IN order to find out the substration of two lists in python I use:

names_of_files_not_dowloaded = [item for item in total_files if item not in names_of_files_downloaded]

It works.

the sizes of the lists are:

total number of files 56373 elements

list of files downloaded 28464 elements

it lasts 34 seconds. Somehow I have the intuition that 34 seconds is too long. Is there any way to do this subtraction more efficiently?

thanks

EDIT: an element is something like 'AB12345'

The lists DO NOT HAVE ANY ELEMENT REPEATED, THEY ARE ALREADY SETS

JFerro
  • 3,203
  • 7
  • 35
  • 88
  • Initialise `files_downloaded2 = set(files_downloaded)` and replace `files_downloaded` in the list comp with `files_downloaded2`. – cs95 May 21 '19 at 22:45
  • How large are these files? You could be doing a lot of comparisons if they're of any substantial size. Have you considered hashing the files before doing the comprehension? – Andrew May 21 '19 at 22:46

3 Answers3

4

Just make files_downloaded a set instead of a list. Lists require potentially a full iteration of the list to do a membership check of, each time you want to do a check.
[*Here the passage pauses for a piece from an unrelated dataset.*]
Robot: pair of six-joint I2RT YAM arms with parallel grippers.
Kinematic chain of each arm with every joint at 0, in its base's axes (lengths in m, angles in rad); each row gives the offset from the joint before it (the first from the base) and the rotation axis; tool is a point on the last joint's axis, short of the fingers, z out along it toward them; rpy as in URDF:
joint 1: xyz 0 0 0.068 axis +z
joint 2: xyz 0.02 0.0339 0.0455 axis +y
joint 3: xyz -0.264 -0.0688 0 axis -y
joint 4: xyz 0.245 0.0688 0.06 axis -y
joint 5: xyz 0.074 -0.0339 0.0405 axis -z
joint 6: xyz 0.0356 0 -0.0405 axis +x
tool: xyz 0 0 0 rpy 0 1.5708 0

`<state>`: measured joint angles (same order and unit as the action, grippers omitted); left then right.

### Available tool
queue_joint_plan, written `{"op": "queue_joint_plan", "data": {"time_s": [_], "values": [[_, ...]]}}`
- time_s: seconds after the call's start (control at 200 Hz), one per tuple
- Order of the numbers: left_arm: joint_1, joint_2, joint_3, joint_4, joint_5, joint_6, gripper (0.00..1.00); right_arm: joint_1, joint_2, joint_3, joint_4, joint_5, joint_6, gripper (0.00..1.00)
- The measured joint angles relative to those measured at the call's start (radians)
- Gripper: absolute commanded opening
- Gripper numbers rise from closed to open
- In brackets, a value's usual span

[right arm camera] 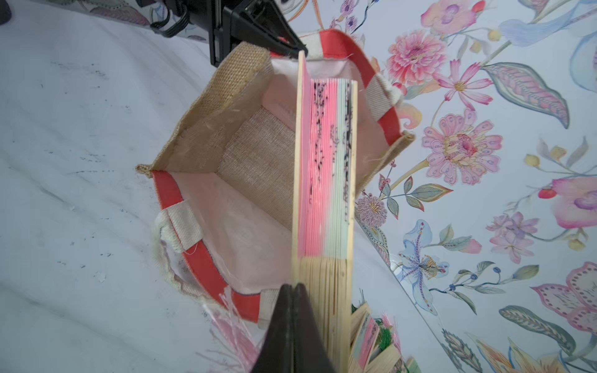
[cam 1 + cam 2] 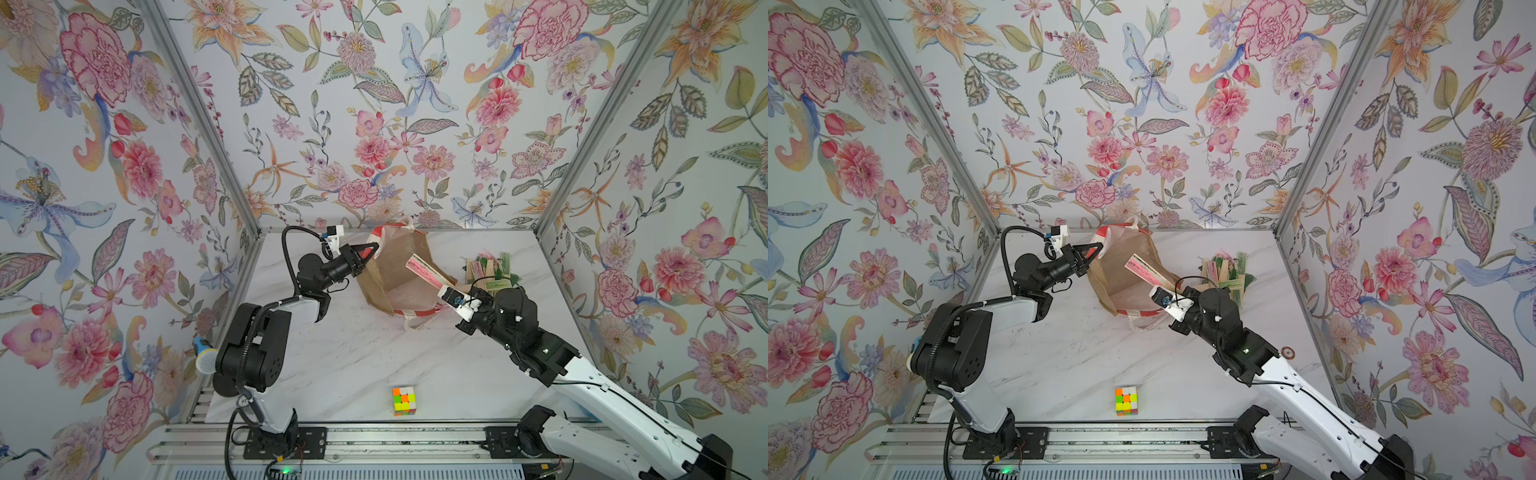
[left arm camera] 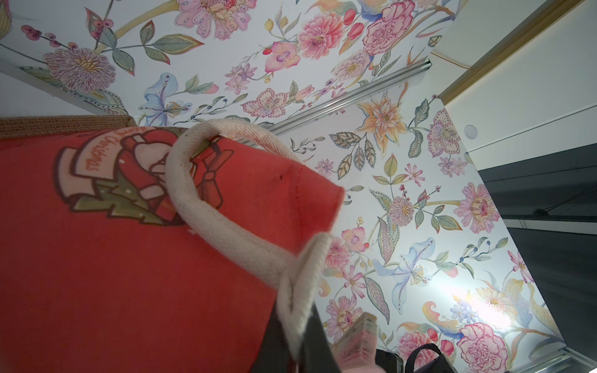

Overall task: Take out the folding fans from the tote bags
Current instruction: Pick up the folding fan from the canvas bag, then place the folding fan at the center of the board, then place the canvas bag at the center of the board.

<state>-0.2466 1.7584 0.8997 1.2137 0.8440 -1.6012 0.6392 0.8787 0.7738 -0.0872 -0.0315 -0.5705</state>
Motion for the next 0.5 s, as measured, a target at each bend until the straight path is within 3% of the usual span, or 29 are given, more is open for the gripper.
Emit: {"op": "queue_joint_plan", "data": {"time_s": [0.26,0.495], "values": [[0.015,0.035,-0.032,0.09,-0.061,-0.069,0.0,-0.205,-0.079,0.0,0.002,-0.131,0.156,0.0],[0.04,0.003,-0.087,0.082,-0.142,-0.072,0.0,-0.397,-0.017,0.02,0.005,-0.163,0.317,0.0]]}}
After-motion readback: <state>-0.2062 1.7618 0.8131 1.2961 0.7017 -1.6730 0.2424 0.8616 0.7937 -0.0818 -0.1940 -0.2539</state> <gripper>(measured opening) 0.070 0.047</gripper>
Sets however are much more efficient to do a lookup on.

Just use:

downloaded_set = set(files_downloaded)
list_of_files_not_dowloaded = [item for item in total_files if item not in downloaded_set]

This will have an initial cost to put the list into a set, but membership checks afterward will be much faster.


@juanpa.arrivillaga also mentioned in the comments that another cause for the performance hit was in was doing equality checks of the strings, whereas hashes are compared when using Sets, and the latter is much cheaper.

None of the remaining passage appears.